EXERCISE PROMPT -
An exact transcript is required of the lines below, from the one containing "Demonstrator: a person" through the very last; leave every picture out of it.

[Opening SUPPLIED DATA section]

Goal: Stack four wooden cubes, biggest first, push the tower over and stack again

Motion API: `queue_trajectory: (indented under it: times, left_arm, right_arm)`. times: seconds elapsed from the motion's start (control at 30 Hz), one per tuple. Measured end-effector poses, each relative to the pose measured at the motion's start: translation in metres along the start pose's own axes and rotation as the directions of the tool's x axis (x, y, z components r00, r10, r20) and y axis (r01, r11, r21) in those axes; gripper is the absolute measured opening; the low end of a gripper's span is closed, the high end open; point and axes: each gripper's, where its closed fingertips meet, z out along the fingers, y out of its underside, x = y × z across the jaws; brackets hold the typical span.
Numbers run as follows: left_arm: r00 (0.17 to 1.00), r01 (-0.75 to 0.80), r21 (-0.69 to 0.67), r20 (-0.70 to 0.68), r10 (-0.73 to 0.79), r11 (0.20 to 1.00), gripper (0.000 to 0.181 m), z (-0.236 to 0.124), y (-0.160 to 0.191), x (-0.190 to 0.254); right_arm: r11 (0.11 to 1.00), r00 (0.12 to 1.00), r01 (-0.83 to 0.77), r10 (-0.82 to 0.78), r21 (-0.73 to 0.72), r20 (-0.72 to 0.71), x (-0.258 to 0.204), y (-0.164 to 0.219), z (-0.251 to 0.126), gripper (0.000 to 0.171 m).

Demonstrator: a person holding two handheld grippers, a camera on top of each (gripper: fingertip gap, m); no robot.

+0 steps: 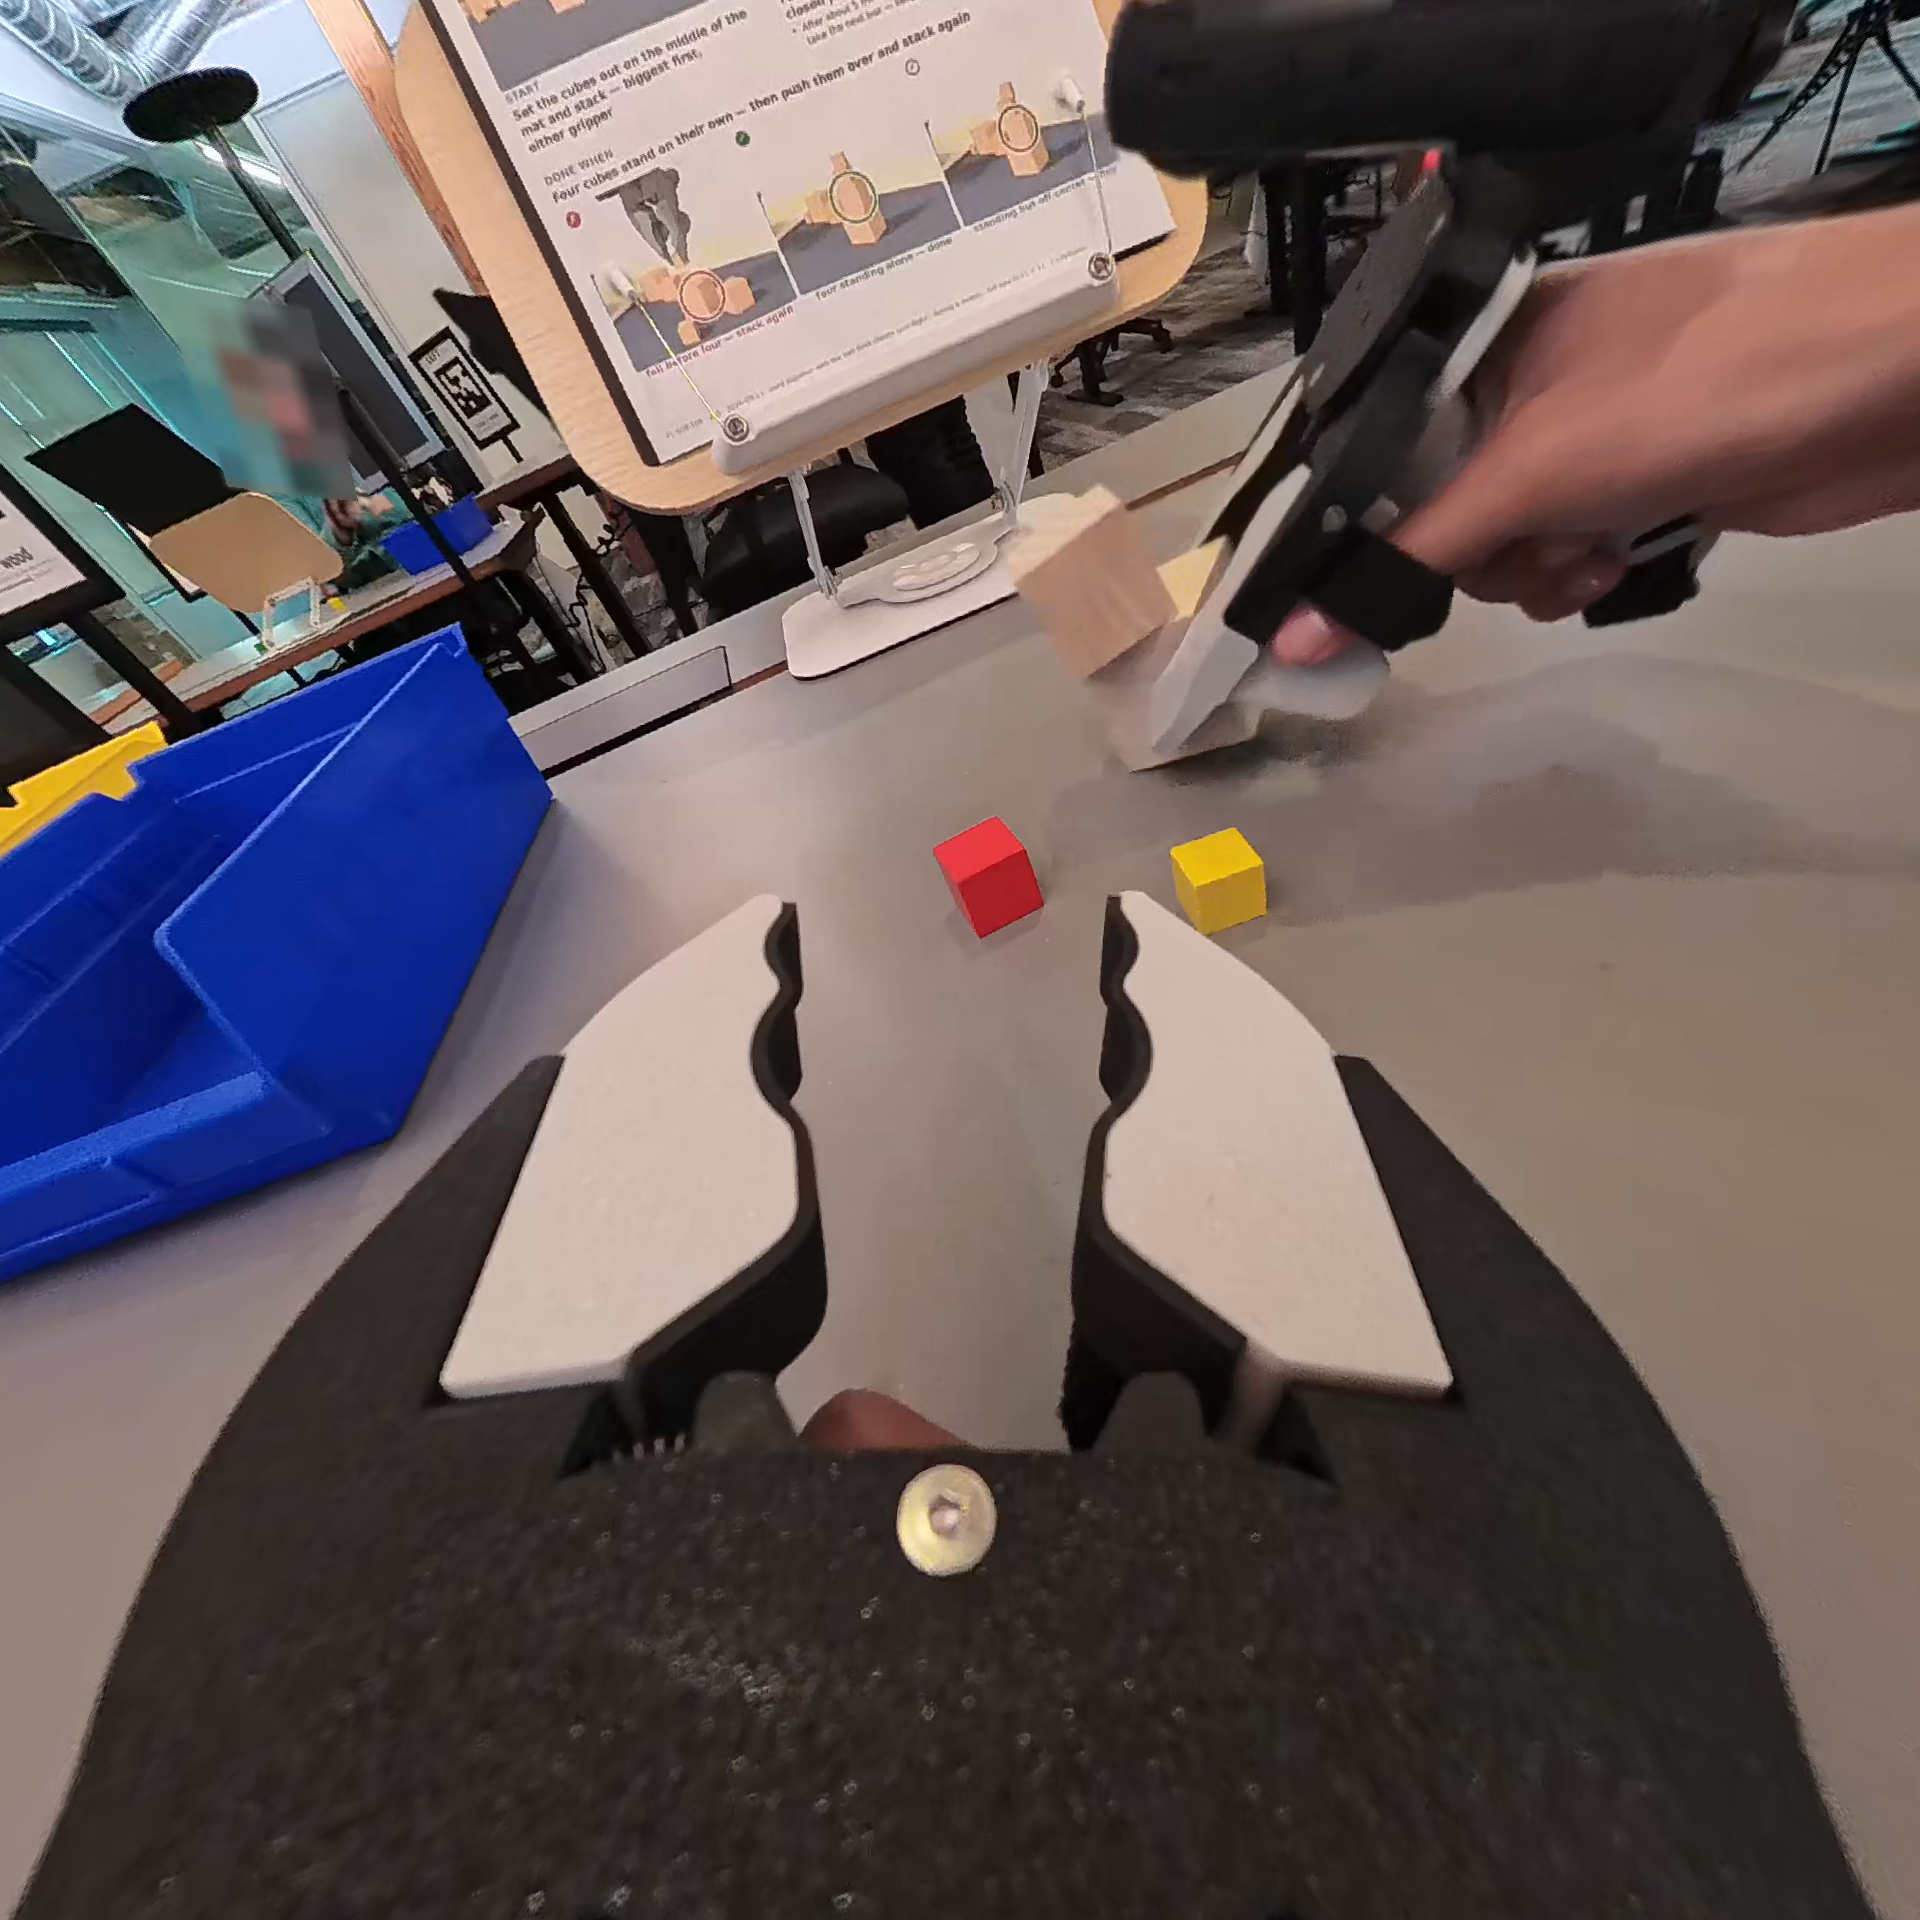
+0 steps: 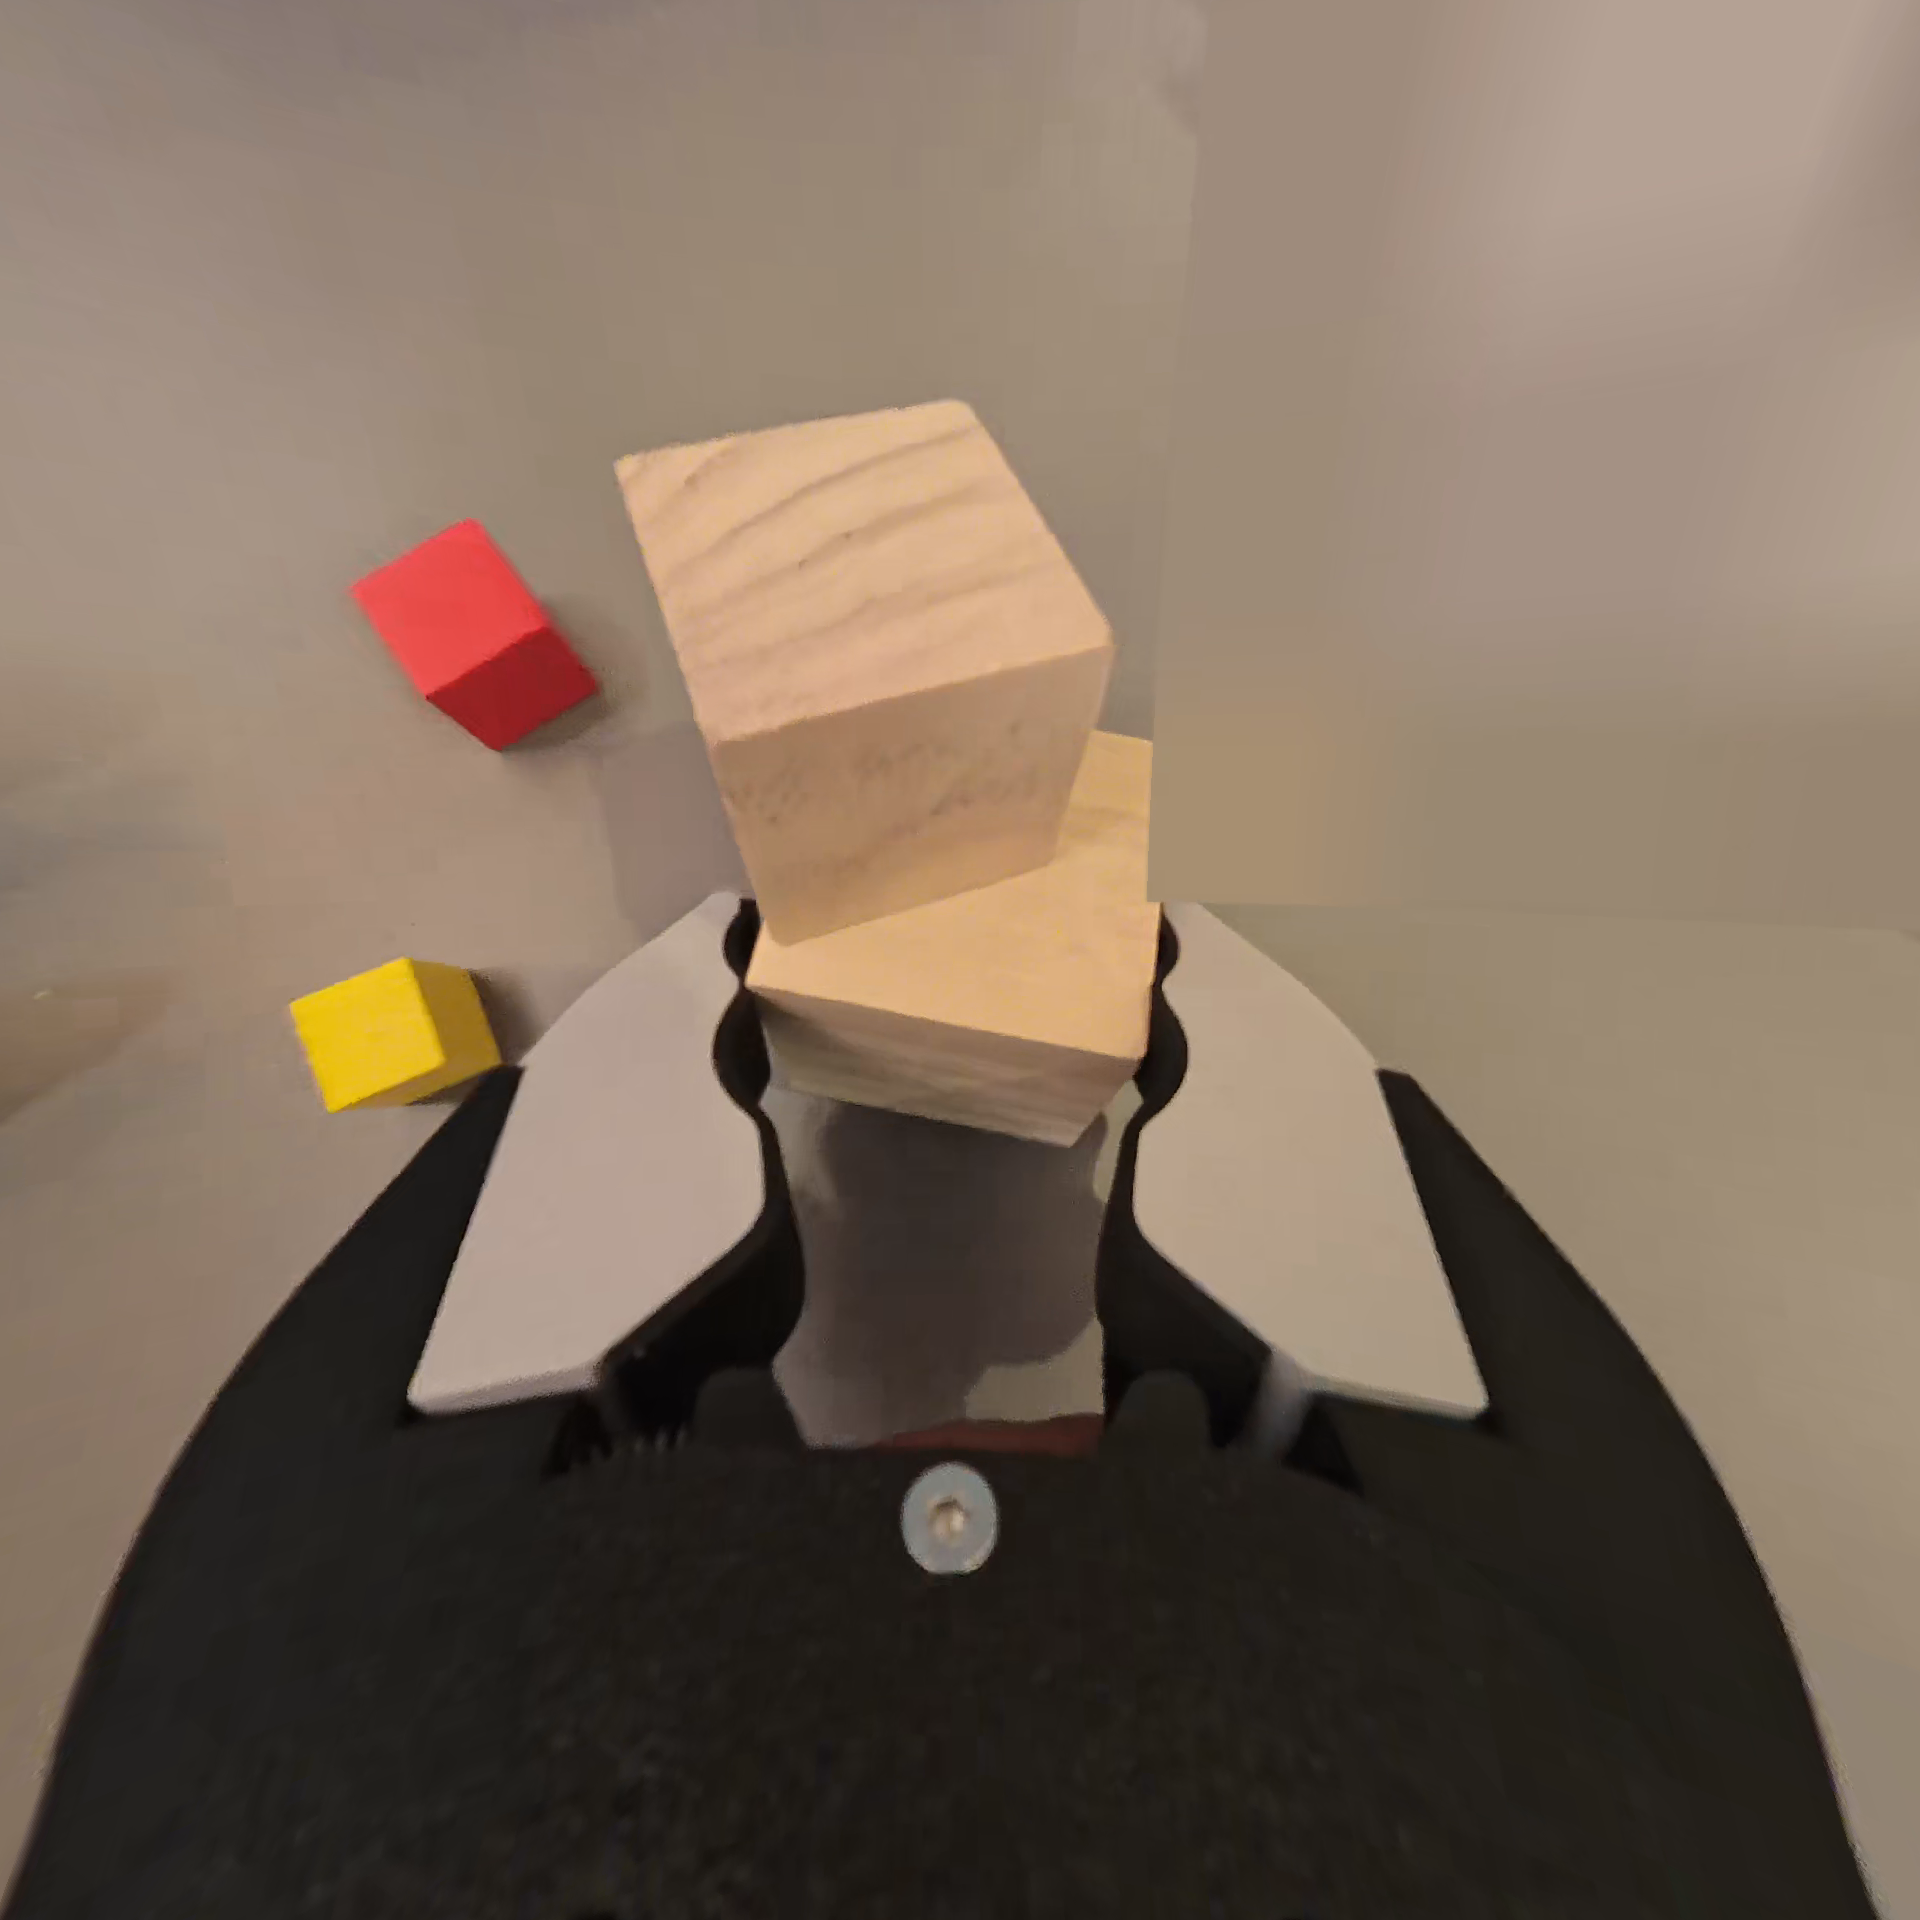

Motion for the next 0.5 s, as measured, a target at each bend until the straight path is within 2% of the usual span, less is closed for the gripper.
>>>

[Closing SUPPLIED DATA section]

EXERCISE OUTPUT -
Demonstrator: a person holding two handheld grippers, a camera on top of each (gripper: fingertip gap, m); no robot.

+0 steps: 
+0 steps: 

Motion for the next 0.5 s, as measured, a target at each bend until the straight path is within 2% of the usual span, less is closed for the gripper.
>>>

With the answer given, the exercise is closed.